TASK PROMPT: Please reproduce exactly the line that carries "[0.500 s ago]" and all remaining lines through the last line of the data, and write nothing else.

- Opening Delimiter -

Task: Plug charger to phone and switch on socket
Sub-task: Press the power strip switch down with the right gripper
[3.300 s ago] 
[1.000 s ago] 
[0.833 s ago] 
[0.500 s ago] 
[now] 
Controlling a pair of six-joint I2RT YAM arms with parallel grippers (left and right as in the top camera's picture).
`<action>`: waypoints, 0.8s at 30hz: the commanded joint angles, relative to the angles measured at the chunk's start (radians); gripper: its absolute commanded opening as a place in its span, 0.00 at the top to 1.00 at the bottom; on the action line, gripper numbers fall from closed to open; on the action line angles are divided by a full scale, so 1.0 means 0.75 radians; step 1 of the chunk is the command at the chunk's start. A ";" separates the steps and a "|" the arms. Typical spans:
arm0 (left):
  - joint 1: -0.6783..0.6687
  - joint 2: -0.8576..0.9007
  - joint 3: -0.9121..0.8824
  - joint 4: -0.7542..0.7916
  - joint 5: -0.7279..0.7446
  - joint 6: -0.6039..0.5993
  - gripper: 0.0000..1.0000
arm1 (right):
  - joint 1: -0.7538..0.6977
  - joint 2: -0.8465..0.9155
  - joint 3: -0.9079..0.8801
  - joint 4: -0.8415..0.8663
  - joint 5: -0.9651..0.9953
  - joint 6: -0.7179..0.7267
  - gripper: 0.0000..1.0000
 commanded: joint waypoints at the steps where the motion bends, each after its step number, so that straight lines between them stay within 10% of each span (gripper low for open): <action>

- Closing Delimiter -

ANSWER FOR THIS EXERCISE:
[0.500 s ago] 
[now] 
Controlling a pair of six-joint I2RT YAM arms with parallel grippers (left and right as in the top camera's picture).
`<action>`: waypoints, 0.8s at 30hz: the commanded joint angles, relative to the angles measured at the chunk's start (radians); gripper: its absolute commanded opening as a place in its span, 0.00 at the top to 1.00 at the bottom; on the action line, gripper numbers fall from closed to open; on the action line angles are divided by a full scale, so 1.0 means 0.75 radians; step 1 of the chunk is the command at the chunk's start. A ";" separates the steps and a "|" the arms. Typical spans:
arm0 (left):
  - joint 1: -0.6783..0.6687
  - joint 2: -0.8576..0.9007
  - joint 3: -0.9121..0.8824
  - joint 4: -0.7542..0.7916
  - joint 5: -0.7279..0.7446
  - joint 6: -0.6039..0.5993
  - gripper: 0.0000..1.0000
arm1 (right):
  - joint 1: -0.7538..0.6977
  - joint 2: -0.8465..0.9155
  - joint 3: -0.9079..0.8801
  - joint 4: -0.8415..0.8663
  - joint 5: -0.9651..0.9953
  - joint 6: -0.7179..0.7267
  - gripper: 0.0000..1.0000
 commanded: joint waypoints at the steps where the motion bends, each after its step number, so that straight lines between them stay within 10% of each span (gripper low for open): <action>

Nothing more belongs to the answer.